Task prompt:
Please return the listing exactly as it stands, skipping any pictures.

Data below:
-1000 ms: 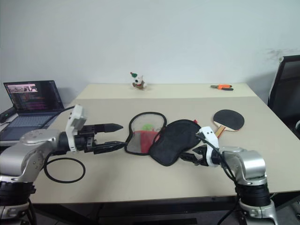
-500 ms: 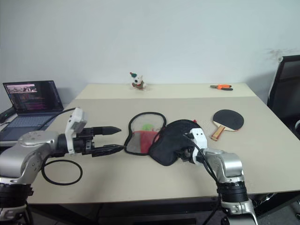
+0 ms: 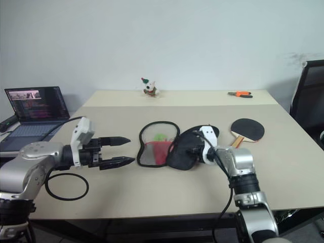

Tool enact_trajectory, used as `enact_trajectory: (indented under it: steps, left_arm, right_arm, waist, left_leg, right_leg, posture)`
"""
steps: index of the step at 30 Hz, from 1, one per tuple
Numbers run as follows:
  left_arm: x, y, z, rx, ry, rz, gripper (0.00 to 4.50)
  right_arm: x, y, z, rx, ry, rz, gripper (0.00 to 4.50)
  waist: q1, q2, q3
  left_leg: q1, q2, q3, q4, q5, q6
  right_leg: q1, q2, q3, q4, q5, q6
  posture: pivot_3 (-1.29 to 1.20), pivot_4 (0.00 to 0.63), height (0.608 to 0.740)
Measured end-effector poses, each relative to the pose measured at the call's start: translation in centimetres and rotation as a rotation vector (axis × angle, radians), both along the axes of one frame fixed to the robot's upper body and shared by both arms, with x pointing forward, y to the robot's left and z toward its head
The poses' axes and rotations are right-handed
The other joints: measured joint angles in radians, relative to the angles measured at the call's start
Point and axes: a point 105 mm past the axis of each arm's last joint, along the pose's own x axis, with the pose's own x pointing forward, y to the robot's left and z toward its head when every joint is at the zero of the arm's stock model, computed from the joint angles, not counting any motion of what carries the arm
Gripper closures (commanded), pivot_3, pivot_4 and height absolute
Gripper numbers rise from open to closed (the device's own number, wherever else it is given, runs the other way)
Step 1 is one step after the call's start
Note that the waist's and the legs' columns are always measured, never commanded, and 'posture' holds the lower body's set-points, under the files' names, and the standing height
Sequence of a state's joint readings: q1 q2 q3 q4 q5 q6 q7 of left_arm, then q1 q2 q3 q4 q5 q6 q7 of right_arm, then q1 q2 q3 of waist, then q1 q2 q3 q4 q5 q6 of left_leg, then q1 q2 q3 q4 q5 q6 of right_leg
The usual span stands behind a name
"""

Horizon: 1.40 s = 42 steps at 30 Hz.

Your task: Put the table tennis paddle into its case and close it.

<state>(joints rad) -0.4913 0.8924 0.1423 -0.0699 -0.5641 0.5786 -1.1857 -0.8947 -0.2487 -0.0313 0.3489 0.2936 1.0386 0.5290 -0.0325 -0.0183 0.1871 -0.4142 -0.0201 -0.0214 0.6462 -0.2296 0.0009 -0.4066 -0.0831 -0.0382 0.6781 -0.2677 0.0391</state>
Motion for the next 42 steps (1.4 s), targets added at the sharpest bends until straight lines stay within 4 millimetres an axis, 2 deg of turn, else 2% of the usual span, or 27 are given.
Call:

Reply:
-1000 ms: 
-500 ms: 
+0 ms: 

Tool enact_trajectory, used as `enact_trajectory: (indented under it: steps, left_arm, right_arm, waist, left_leg, right_leg, posture)`
"""
steps: index of the step at 30 Hz, from 1, one per tuple
Numbers run as follows:
  left_arm: x, y, z, rx, ry, rz, gripper (0.00 to 4.50)
  right_arm: x, y, z, rx, ry, rz, gripper (0.00 to 4.50)
  waist: q1, q2, q3
  left_leg: q1, q2, q3, q4, q5, q6
  right_leg: q1, q2, q3, q4, q5, q6
  posture: pivot_3 (-1.29 to 1.20), pivot_4 (0.00 to 0.63), height (0.608 to 0.740)
Measured end-effector poses, each relative to the pose measured at the call's start: translation in centimetres and rotation as a rotation vector (axis × angle, radians), both along the axes of one frame fixed to the robot's upper body and shared by both arms, with x pointing forward, y to the robot's left and z toward its head
The poses' axes and rotations are right-handed
The other joints: measured joint angles in radians, relative to the angles measured at the call's start
Point and axes: a point 105 mm past the axis of each arm's last joint, along the pose's own x axis, with the pose's own x pointing forward, y to the robot's left and z toward its head when every joint is at the zero of the arm's stock model, computed from the joint angles, not counting any motion of what carries the arm
Gripper closures (commanded), pivot_3, pivot_4 and height absolute
Gripper numbers rise from open to closed (the device's own number, wherever else it is given, runs the other way)
Step 1 is one step after the call's start
Note that the waist's and the legs' columns are always measured, never commanded, and 'posture' holds the lower body's set-points, under the files' names, and the standing height
Sequence of a state's joint readings: q1 q2 q3 q4 q5 q6 q7 of left_arm, then q1 q2 q3 q4 q5 q6 q7 of right_arm, then q1 q2 q3 of waist, then q1 q2 q3 q4 q5 q6 of left_leg, then q1 q2 q3 q4 q5 q6 of right_leg
The usual span stands behind a name
"""

Horizon: 1.40 s = 42 steps at 30 Hz.

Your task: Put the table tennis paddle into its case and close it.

<state>(joints rad) -0.4913 0.8924 0.1423 -0.0699 -0.5641 0.5786 -1.1857 -0.8947 -0.2487 -0.0313 0.3489 0.2936 1.0386 0.5290 -0.0325 -0.0183 0.1871 -0.4142 -0.0201 -0.0214 0.6462 -0.2296 0.0009 -0.4066 -0.0831 -0.0382 0.6781 -0.2677 0.0391</state>
Motion for the next 42 steps (1.4 s), targets added at the sharpest bends until straight lines stay within 4 millimetres an axis, 2 deg of turn, else 2% of the usual span, or 27 are given.
Call:

The exercise requires no more work.